Apple's Tim Cook will quickly tell you that Apple's iPad is the fastest-growing product in the company's history. And he's absolutely right. But if you look over the last three years it is a slightly different story. If you look at the chart you can see solid, albeit not flashy, growth. Growing from 7.33 million to 13.28 million over the last three plus years is good. Comparing the recently reported third quarter unit sales -- 13.2 million -- to 2011's fiscal third quarter -- 9.25 million -- and you get annualized growth of 12.5%. Not iPhone numbers during that same period, but nothing to be ashamed of either.

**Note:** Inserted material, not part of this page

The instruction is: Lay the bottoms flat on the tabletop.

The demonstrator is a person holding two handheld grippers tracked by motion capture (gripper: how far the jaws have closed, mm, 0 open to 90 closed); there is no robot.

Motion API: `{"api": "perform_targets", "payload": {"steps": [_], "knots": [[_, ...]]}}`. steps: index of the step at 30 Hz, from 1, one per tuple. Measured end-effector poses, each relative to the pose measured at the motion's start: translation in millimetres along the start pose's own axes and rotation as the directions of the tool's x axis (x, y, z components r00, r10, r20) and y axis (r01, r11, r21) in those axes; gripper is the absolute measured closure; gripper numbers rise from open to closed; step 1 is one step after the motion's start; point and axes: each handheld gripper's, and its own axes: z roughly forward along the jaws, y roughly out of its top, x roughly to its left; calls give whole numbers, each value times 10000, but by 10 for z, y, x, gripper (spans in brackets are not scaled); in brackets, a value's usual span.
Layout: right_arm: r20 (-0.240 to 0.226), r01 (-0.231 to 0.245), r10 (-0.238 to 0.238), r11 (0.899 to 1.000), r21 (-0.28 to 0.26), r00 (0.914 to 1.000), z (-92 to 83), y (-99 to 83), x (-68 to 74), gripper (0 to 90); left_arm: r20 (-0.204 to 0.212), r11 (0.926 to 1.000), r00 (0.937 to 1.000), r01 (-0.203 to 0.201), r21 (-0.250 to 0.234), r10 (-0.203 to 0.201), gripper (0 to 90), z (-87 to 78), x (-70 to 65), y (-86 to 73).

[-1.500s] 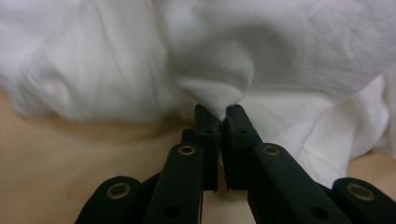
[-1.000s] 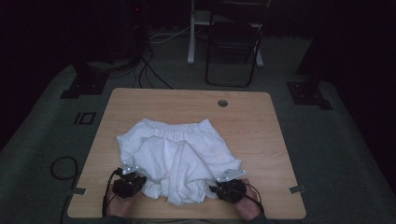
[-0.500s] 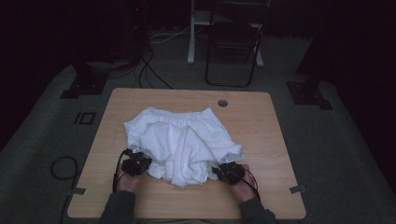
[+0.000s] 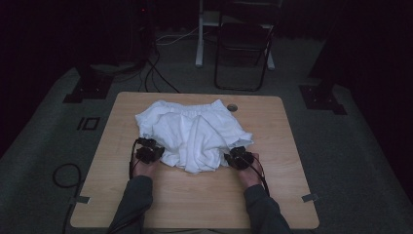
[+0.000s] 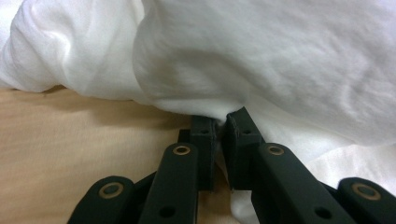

However, if you look more recently on a year-over-year basis, you see the iPad appears to be slowing considerably -- even reporting unit sales drops. The last two quarters have been rough on the iPad with sales registering lower than the previous quarter in both instances.

The ugly: Apple's iPod

This brings us to the iPod, which is having a rough go on both an absolute and a comparative basis. Virtually forgotten now when Apple reports earnings, many have forgotten Apple's iPod led unit sales as recently as the first quarter of 2011 with 19.45 million units. The product has fallen to a mere 2.93 million units sold among cannibalization from the higher-margin iPhone, scant iterations, and the rise of streaming-based services versus digital downloads.

Where does the iTime fit in

While it is always difficult to speculate on unreleased products, that's never stopped Apple analysts from voicing their opinions. The most bullish opinion comes from Katy Huberty, and estimates that the iTime sells "30 million to 60 million units sold in the first 12 months of availability." If so, that puts Apple's iTime -- at least initially -- in iPad territory as the latter moved roughly 70 million units in the previously reported last four quarters.

On the bearish end of the spectrum is Apple analyst and supply chain guru Ming-Chi Kuo that predicts that supply issues will halt sales, at least initially, and only expects sales through 2014 to run in the 3 million range. He also pushes back the launch date to mid to late November. On an annualized basis, this puts Apple's unit on a run rate of 15 million-20 million and gives the company a moderate success.

Final thoughts

While many fans are excited about the iPhone 6 release, I'm clamoring for new products. Apple's iPhone growth is slowing and in many ways dictated by carriers' upgrade cycles and expansion into China. Many U.S.-based businesses will tell you China is a tough place to do business in and now has a worthy competitor in upstart Xiaomi. In the short run, Apple's iTime can give a boost to Apple's top line and give Apple enthusiasts a new reason to sleep in front of an Apple store for three days again.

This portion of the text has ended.